The memory of her brother's voice never left her.
Sometimes, in the stillness of night, Rumane Yasahute swore she could still hear it echoing through the walls of her room: the scratch of his pen, the faint hum of his breath as he mouthed complicated words from his textbooks, the chuckled laugh he gave when she asked one of her endless questions.
Renji Yasahute had been her lighthouse. She was about to transfer the next year to high school the year he died, and before then, she had not understood what it meant to live without light.
Before the Fall
Rumane's childhood had been an ordinary one—ordinary in the way a story feels like it can stretch forever, endless afternoons that seemed immune to endings. Her family lived in a modest house in the outskirts of Kyoto.
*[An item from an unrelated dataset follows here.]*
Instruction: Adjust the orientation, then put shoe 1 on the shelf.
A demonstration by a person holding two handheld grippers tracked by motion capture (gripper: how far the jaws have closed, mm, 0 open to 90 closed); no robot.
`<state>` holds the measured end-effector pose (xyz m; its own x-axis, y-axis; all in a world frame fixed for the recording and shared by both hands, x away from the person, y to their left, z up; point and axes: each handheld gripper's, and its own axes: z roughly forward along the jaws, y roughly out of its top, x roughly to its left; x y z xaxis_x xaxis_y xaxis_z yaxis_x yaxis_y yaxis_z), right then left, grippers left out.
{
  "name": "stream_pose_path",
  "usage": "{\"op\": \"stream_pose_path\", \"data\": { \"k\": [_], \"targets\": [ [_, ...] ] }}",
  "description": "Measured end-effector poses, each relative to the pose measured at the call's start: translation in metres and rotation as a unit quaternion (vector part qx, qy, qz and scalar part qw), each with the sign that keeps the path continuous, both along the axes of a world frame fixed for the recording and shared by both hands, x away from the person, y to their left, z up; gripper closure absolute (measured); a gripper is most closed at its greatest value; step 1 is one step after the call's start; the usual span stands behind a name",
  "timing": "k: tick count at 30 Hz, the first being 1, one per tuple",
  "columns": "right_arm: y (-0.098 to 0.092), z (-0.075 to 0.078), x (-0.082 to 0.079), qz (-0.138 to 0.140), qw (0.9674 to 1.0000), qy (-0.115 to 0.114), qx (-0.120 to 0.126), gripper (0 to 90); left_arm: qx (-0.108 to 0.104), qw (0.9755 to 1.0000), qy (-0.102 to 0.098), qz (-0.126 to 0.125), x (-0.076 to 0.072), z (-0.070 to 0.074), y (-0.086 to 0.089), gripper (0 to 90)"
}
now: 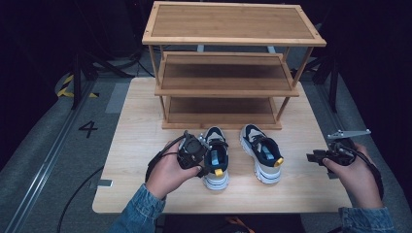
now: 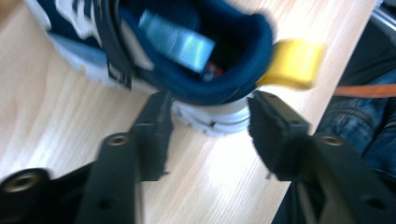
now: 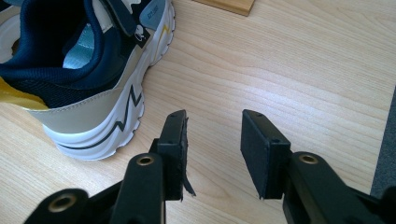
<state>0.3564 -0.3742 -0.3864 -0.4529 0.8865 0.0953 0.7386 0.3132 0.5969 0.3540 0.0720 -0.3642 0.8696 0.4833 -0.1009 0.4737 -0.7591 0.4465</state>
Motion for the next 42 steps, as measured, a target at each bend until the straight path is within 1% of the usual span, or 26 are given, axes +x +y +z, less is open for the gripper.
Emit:
{"op": "stream_pose_path", "data": {
  "k": [2,4,5,7,10,11,13,15,16,17,19,20,22,23,24,25,26,27,29,31,32,33,36,37,40,42],
  "targets": [
    [0.0,0.0,0.0,-0.001,1.0,0.0,0.0,62.3,0.002,0.9998,-0.016,-0.009,-0.005,0.003,-0.004,37.9],
    [0.002,0.0,0.0,0.0,1.0,0.002,0.0,62.1,0.0,0.9994,-0.027,-0.023,-0.009,0.004,-0.01,33.5],
    [0.003,0.001,0.0,0.004,1.0,0.001,-0.001,62.1,0.0,0.9992,-0.027,-0.03,-0.011,0.004,-0.014,31.2],
    [0.005,0.001,0.001,0.01,0.9999,-0.001,-0.002,62.0,0.003,0.9987,-0.022,-0.045,-0.01,0.001,-0.02,31.1],
    [0.007,0.0,0.001,0.013,0.9999,0.0,-0.003,61.9,0.007,0.9987,-0.022,-0.045,-0.007,-0.002,-0.023,30.8],
    [0.008,-0.002,0.002,0.015,0.9999,0.003,-0.003,61.9,0.01,0.999,-0.02,-0.04,-0.003,-0.006,-0.026,30.3],
    [0.008,-0.003,0.002,0.016,0.9999,0.004,-0.004,61.9,0.01,0.999,-0.02,-0.038,-0.001,-0.008,-0.028,29.6],
    [0.009,-0.004,0.002,0.014,0.9999,0.007,-0.004,61.9,0.016,0.9991,-0.011,-0.039,0.001,-0.011,-0.033,30.2],
    [0.009,-0.004,0.002,0.016,0.9998,0.006,-0.006,61.8,0.022,0.9986,-0.012,-0.046,0.003,-0.012,-0.037,30.6],
    [0.009,-0.005,0.002,0.016,0.9998,0.006,-0.008,61.8,0.024,0.9985,-0.009,-0.048,0.003,-0.013,-0.039,31.2],
    [0.01,-0.005,0.001,0.014,0.9998,0.009,-0.007,61.7,0.025,0.9981,-0.005,-0.057,0.003,-0.017,-0.045,36.0],
    [0.01,-0.005,0.001,0.014,0.9998,0.009,-0.007,61.7,0.028,0.9978,0.001,-0.059,0.003,-0.021,-0.048,36.0],
    [0.01,-0.006,0.0,0.014,0.9998,0.008,-0.009,61.8,0.039,0.9969,0.004,-0.069,0.004,-0.027,-0.054,36.6],
    [0.009,-0.006,-0.001,0.014,0.9998,0.009,-0.01,61.7,0.039,0.9969,0.004,-0.069,0.004,-0.027,-0.054,38.3],
    [0.009,-0.006,-0.001,0.014,0.9998,0.009,-0.01,61.7,0.041,0.9965,0.006,-0.072,0.005,-0.029,-0.056,38.3],
    [0.008,-0.007,-0.004,0.011,0.9998,0.012,-0.01,61.7,0.041,0.9963,0.014,-0.075,0.006,-0.034,-0.058,40.5],
    [0.008,-0.007,-0.004,0.011,0.9998,0.012,-0.01,61.7,0.041,0.9963,0.014,-0.075,0.006,-0.034,-0.058,41.2],
    [0.007,-0.008,-0.004,0.01,0.9998,0.011,-0.01,61.7,0.042,0.9958,0.023,-0.078,0.007,-0.036,-0.061,41.2],
    [0.004,-0.008,-0.007,0.004,0.9998,0.013,-0.012,61.7,0.041,0.9955,0.032,-0.079,0.009,-0.041,-0.063,43.4],
    [0.002,-0.008,-0.009,0.001,0.9998,0.013,-0.012,61.7,0.047,0.9951,0.033,-0.08,0.01,-0.045,-0.064,44.9],
    [0.001,-0.008,-0.01,0.001,0.9998,0.012,-0.013,61.7,0.048,0.9951,0.036,-0.079,0.011,-0.045,-0.064,45.8],
    [0.001,-0.008,-0.011,0.0,0.9998,0.013,-0.013,61.8,0.047,0.9951,0.035,-0.079,0.011,-0.045,-0.064,49.2],
    [-0.001,-0.008,-0.012,-0.002,0.9999,0.01,-0.014,62.0,0.047,0.9955,0.032,-0.075,0.013,-0.044,-0.063,61.4],
    [-0.002,-0.008,-0.013,-0.004,0.9998,0.009,-0.015,62.1,0.045,0.9959,0.037,-0.068,0.013,-0.04,-0.062,65.5],
    [-0.002,-0.009,-0.014,-0.005,0.9998,0.01,-0.016,62.1,0.051,0.9951,0.035,-0.078,0.014,-0.038,-0.064,66.7],
    [-0.003,-0.01,-0.016,-0.005,0.9998,0.013,-0.017,62.1,0.049,0.9951,0.03,-0.08,0.015,-0.037,-0.066,66.9]
  ]
}}
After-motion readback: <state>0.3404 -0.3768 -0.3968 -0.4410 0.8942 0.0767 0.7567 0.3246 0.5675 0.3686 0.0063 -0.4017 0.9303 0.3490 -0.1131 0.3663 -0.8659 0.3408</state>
The smell of her mother's cooking always seeped into the tatami mats, and the yard held a crooked persimmon tree where cicadas screamed through the summers.
But Rumane rarely played outside. She wanted to sit in her brother's room, where the world felt mysterious and alive.
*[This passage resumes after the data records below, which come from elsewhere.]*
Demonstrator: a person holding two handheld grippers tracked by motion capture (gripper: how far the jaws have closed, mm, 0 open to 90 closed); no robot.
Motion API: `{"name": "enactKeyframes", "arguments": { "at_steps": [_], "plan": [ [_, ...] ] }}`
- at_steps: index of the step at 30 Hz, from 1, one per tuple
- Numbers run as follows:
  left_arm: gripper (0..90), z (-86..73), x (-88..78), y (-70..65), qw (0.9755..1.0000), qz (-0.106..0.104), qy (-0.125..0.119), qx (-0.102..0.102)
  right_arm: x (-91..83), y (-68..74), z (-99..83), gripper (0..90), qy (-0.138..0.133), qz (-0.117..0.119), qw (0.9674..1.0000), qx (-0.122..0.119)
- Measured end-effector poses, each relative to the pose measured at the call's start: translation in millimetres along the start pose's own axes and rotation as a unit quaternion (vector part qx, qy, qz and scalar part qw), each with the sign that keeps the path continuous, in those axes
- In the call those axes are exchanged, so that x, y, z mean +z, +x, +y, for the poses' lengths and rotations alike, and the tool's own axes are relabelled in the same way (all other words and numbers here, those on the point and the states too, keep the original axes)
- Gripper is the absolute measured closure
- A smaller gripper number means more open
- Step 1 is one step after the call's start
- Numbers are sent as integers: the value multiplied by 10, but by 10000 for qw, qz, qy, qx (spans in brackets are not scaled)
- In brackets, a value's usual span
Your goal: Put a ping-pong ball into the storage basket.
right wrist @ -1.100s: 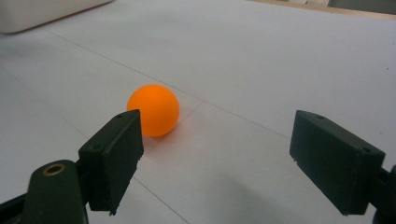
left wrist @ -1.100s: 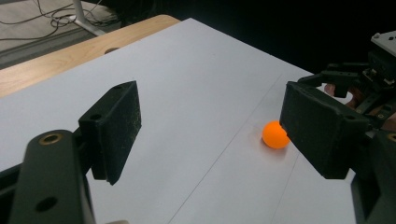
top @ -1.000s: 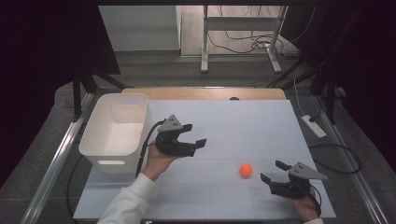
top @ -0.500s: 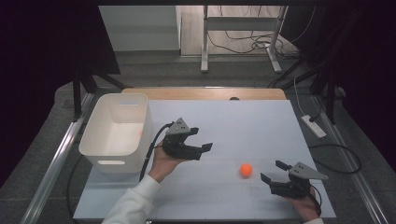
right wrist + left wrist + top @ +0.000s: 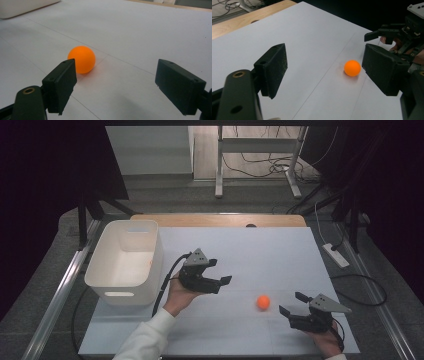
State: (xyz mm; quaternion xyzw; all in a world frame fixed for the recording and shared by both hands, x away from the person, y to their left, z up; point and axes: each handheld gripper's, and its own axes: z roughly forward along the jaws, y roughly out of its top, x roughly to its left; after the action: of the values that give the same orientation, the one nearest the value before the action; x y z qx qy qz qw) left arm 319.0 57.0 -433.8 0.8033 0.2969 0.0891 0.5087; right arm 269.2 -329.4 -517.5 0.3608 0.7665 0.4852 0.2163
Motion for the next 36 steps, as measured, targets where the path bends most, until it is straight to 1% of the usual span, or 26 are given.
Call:
{"name": "enactKeyframes", "arguments": {
  "at_steps": [9, 18, 30, 36],
  "plan": [
    [211, 4, 93, -49, 9999, -102, 39, 42, -5, -5, -4, 174, -2, -1, 10000, 26],
    [211, 6, 188, -96, 9996, -214, 143, 105, -1, -4, -3, 174, 4, -4, 10000, 20],
    [209, -1, 337, -164, 9989, -324, 285, 167, 1, -6, -1, 173, -10, -6, 10000, 1],
    [209, -8, 390, -180, 9987, -343, 339, 182, -3, -8, -1, 174, -14, -7, 10000, 7]
  ]
}}
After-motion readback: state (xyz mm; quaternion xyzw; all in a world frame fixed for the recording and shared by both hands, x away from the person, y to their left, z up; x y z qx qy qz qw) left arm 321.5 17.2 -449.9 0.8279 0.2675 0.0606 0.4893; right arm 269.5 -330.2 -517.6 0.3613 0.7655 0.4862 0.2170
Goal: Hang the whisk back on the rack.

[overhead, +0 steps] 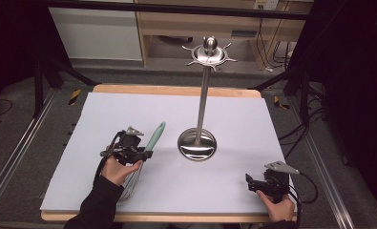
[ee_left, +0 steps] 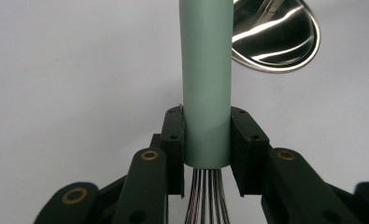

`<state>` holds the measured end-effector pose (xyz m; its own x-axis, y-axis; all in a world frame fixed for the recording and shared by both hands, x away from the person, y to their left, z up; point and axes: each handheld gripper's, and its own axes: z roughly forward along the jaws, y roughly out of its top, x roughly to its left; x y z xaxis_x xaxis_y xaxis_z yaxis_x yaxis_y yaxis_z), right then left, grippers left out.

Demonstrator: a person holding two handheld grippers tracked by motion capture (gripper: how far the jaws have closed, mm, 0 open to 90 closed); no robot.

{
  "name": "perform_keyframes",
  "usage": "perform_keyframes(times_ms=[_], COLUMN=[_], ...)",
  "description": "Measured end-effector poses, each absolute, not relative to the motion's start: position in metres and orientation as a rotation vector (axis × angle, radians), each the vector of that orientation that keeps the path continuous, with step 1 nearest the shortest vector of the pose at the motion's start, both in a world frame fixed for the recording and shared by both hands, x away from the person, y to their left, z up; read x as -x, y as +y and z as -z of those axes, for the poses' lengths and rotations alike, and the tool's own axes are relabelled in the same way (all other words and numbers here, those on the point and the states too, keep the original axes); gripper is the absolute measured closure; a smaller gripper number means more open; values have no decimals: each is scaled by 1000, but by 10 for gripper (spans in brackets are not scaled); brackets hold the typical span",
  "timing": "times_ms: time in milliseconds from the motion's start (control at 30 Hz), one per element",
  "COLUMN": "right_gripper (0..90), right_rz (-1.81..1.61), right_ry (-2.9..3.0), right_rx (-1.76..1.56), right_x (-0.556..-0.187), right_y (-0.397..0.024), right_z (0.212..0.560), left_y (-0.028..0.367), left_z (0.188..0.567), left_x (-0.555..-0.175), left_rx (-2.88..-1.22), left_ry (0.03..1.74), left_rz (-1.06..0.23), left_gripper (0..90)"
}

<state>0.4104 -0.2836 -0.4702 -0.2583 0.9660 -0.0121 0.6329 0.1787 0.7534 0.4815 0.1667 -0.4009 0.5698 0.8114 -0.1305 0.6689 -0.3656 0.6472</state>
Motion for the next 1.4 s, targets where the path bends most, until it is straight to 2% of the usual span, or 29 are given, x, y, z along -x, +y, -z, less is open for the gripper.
perform_keyframes(times_ms=[567, 1400], right_gripper=[97, 97], right_rz=[-882, -884], right_ry=[1960, 1956], right_rx=[-1507, -1502], right_x=[-410, -410], right_y=[-283, -284], right_z=[470, 470], left_y=[184, 195], left_z=[386, 340], left_x=[-461, -443], left_rx=[-2019, -1856], left_ry=[1115, 986], left_rz=[-317, -406], left_gripper=[691, 691])
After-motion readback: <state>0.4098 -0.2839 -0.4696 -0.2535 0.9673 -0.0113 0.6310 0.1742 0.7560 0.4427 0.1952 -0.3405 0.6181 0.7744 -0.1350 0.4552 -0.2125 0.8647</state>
Renji was older by eight years, already standing on the edge of adulthood when she was still losing teeth. His room was a temple of knowledge: rows of pharmacy manuals, glass beakers cleaned and left to dry on the desk, stacks of notebooks full of his cramped, impatient handwriting. Rumane wasn't supposed to be in there—her parents had warned her not to bother him while he studied—but Renji always waved her in anyway.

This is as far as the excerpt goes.